Sergej Lawrow: Man werde nicht warten, bis Westliche Staaten zur Besinnung kämen
Frage: In Minsk findet eine hochrangige internationale Konferenz zum Thema «Eurasische Sicherheit» statt: «Realität und Aussichten in einer sich wandelnden Welt». Dieses Thema ist wichtig, aber wie realistisch ist das? Minsk und Moskau reden viel und laden andere ein, an ihren Gesprächen teilzunehmen, aber das scheint im Westen keine Begeisterung auszulösen.
Sergej Lawrow: Wir gehen von der Prämisse aus, dass Eurasien einer „Naturtatsache“ entspricht. Es existiert.

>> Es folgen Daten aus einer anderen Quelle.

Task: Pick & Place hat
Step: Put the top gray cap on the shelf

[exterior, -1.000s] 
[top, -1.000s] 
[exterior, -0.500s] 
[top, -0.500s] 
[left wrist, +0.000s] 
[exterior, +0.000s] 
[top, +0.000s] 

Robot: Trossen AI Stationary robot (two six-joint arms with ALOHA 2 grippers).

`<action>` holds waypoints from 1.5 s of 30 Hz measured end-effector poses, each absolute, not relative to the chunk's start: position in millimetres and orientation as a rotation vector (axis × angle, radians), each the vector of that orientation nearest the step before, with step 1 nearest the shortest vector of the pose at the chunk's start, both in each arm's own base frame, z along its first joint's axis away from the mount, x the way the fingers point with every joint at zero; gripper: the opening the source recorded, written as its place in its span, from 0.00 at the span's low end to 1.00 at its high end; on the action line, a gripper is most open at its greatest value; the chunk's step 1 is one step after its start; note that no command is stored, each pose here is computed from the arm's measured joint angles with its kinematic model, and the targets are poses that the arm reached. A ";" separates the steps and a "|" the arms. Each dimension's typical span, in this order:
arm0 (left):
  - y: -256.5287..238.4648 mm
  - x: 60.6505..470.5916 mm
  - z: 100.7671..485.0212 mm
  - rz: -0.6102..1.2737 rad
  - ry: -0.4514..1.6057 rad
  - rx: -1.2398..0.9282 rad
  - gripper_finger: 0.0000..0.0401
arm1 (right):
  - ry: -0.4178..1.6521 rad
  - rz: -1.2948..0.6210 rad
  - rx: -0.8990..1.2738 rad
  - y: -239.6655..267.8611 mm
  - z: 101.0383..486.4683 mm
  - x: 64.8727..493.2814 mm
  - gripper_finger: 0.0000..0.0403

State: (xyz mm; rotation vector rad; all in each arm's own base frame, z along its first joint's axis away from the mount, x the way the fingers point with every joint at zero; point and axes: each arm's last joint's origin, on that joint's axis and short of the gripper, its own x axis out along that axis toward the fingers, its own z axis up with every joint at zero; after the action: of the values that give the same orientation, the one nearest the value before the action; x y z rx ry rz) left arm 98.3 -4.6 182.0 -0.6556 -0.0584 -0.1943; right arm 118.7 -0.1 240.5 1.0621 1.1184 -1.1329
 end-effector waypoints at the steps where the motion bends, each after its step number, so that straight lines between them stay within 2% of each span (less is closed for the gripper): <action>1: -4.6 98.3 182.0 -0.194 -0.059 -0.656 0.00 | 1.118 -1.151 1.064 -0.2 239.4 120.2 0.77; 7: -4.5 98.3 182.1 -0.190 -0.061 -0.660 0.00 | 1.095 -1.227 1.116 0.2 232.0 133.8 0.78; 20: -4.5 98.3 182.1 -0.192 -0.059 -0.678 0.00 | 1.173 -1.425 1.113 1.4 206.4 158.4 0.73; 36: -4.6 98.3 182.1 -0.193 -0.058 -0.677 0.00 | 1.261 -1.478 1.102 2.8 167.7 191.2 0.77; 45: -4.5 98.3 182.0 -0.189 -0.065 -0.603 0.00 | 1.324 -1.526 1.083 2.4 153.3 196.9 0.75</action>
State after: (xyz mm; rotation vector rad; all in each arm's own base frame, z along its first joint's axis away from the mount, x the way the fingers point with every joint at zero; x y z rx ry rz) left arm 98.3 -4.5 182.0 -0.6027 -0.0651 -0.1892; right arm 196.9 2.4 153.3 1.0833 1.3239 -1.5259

Es ist ein großer Kontinent, der reich an natürlichen Ressourcen und vielen Aussichten ist. Strategische‑, Transport- und andere Versorgungskorridore durchziehen ihn oder sind noch möglich. Es gibt viele davon, wie die Nord-Süd- und Ost-West-Routen, aber um die Vorteile Eurasiens voll auszuschöpfen, müssen neue Verkehrskorridore geschaffen werden. All dies macht es zum Gebot, dass alle normalen Länder ihre Anstrengungen vereinen.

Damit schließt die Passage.